Scrapelet
Overview
Scrapelet is a bookmarklet - a snippet of JavaScript saved as a browser bookmark - that reads data from whatever page you're viewing and POSTs it to an HTTP endpoint for processing and storage. Because it runs inside your existing browser session rather than making independent requests, it's invisible to the target server's scraping detection.

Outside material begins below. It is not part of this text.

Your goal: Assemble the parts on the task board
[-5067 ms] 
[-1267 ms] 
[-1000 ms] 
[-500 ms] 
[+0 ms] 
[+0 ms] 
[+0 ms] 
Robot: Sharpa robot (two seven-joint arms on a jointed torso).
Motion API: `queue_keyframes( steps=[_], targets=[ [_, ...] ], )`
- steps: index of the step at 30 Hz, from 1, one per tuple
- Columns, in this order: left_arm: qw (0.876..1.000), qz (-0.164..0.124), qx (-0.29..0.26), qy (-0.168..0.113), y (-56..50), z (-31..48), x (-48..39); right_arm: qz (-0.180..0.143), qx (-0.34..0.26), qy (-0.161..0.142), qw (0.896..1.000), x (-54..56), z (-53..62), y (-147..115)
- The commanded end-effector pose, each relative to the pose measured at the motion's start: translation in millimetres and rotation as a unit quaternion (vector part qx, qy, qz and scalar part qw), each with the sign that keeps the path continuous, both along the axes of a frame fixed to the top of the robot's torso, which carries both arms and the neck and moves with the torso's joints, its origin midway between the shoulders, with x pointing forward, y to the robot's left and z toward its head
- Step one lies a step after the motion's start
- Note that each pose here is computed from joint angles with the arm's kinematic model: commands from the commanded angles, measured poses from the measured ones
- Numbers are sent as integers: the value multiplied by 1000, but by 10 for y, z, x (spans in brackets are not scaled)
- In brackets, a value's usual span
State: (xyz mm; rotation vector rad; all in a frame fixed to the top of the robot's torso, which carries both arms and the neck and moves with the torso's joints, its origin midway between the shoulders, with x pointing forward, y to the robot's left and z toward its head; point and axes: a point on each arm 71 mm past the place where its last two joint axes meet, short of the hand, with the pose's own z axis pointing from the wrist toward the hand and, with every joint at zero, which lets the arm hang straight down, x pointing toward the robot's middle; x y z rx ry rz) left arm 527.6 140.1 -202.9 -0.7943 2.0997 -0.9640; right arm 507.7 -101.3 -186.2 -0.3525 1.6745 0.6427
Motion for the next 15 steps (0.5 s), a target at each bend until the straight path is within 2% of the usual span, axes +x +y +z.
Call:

The motivating use case was Australian real estate sites, which are protective of their listing data and often block traditional scrapers. A bookmarklet can read the listing details from a page you're already viewing and forward them to a Google Sheet without the site ever seeing an unusual request.
How it works
- Click the bookmarklet while viewing the target page
- The injected script locates the relevant elements in the page DOM
- The HTML is POSTed to a configured HTTP endpoint
- The endpoint parses out the data fields and stores them (e.g. appends a row to a Google Sheet)
The bundled example endpoint is a Google Apps Script Web App (gsheet.gs) that parses the posted HTML and appends a row to a spreadsheet. The bookmarklet itself is built with Terser, which minifies and mangles the source into a compact URL-encoded string suitable for the javascript: protocol.
Limitations
Scrapelet only operates on the current page - it doesn't follow links or crawl multiple pages. It's best suited for use cases where a small, manually-visited set of pages needs to be captured quickly.